Patrick Marleau (LW) – SJ: (14-10-5-15) There is no player more enigmatic in the fantasy world than the maddeningly streaky Marleau. His owners know they will get one streak a year from him where he looks like one of the best; and that streak came very early this season (9-5-14 in his first 6 games, including a five-game multi-point streak). He has since gone pointless in 7 of his last 8 games. Marleau is notorious for disappearing when the checking gets tighter (i.e. the past few weeks or playoffs). In fact, his worst quarter in terms of PPG was the last for two of the past three regular seasons. He may not be as bad as he looks right now, but don’t expect anything close to his sizzling start for the rest of this season.
Loui Eriksson (LW) – DAL: (16-4-5-9) This perennial “most underrated player in the league” has struggled to a very uncharacteristic -6 rating through 16 games. He has lost his spot on the first unit of the PP (even with the Ray Whitney injury) and that is hurting his offensive output. But beyond that, he looks slow and uninspired on the ice. That is so out of character from the 27 y/o that we suspect he may be playing hurt. His owners should monitor the situation closely. As long as he’s stuck on a mediocre 2nd PP unit, we don’t think his 2013 ratios will live up to his stunningly consistent numbers of the past three seasons.

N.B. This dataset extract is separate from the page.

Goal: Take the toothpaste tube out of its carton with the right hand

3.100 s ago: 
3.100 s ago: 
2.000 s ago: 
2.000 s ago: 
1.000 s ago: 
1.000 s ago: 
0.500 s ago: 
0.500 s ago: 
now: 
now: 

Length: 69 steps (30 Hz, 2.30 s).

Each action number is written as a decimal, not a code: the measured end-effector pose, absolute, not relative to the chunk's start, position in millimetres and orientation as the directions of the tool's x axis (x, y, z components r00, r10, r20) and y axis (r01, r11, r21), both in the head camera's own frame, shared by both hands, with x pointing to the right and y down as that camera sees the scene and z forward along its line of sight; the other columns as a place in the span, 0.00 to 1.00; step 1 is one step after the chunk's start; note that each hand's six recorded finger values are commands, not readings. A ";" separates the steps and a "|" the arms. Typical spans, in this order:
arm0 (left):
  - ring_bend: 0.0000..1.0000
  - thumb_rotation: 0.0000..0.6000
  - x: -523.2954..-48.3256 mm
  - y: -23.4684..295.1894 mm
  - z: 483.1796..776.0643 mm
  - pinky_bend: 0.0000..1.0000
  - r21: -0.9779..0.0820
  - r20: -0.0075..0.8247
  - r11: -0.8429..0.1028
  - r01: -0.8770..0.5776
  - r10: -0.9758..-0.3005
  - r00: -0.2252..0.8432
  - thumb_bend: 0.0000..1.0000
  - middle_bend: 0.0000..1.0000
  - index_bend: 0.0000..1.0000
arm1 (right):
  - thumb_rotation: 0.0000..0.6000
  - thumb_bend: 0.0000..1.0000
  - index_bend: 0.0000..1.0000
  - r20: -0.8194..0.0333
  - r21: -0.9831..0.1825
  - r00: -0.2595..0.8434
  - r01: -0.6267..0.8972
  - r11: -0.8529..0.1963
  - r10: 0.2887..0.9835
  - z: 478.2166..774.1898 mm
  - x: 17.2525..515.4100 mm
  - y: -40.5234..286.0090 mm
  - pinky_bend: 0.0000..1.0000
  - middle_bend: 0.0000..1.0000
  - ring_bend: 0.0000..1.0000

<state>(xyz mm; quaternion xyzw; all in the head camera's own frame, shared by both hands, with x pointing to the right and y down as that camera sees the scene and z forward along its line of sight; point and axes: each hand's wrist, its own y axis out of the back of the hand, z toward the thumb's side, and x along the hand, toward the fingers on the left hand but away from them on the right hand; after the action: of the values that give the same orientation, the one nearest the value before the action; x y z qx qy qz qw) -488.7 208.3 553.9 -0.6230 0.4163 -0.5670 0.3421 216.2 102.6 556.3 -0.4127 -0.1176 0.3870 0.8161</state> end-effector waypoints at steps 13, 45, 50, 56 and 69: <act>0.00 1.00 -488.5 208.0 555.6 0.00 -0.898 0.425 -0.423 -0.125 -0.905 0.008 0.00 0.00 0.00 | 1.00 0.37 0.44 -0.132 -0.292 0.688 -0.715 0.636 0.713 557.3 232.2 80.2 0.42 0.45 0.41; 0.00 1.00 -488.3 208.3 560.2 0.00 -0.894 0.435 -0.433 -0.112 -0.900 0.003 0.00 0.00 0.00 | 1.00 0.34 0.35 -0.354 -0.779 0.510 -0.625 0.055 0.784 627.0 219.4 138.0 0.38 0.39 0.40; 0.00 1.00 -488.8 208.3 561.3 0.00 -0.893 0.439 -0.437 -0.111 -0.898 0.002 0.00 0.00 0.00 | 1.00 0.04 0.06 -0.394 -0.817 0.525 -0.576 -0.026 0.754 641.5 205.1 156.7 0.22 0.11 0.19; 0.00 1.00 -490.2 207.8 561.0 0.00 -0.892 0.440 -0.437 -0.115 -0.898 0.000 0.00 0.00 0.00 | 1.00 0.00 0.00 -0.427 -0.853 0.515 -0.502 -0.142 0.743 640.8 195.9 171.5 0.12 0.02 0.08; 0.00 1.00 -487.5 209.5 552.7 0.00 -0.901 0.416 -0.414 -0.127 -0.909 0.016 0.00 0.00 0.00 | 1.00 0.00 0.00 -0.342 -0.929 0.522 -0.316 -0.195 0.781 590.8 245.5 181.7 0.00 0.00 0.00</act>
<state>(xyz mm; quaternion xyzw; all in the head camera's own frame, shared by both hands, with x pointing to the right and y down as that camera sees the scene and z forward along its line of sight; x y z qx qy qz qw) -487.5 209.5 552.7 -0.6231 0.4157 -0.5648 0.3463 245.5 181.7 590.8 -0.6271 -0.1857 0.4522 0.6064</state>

Claude Giroux (C) – PHI: (16-3-7-10) His ascension toward superstardom has been nothing short of meteoric (47-76-93 point totals the last three seasons). The 93 however came while skating alongside ageless wonder Jaromir Jagr and Scott Hartnell, two big puck-possession monsters who gave Giroux the time and space needed to create tons of scoring chances. Well, Jagr is gone and Hartnell is injured. Matt Read and Wayne Simmonds are decent wingers, but don’t offer nearly the same total package Giroux’s old mates did. No doubting the 25 y/o’s supreme talent here, but his owners should adjust their expectations. Hartnell’s imminent return should pump Giroux’s game back up to the point-a-game form at least.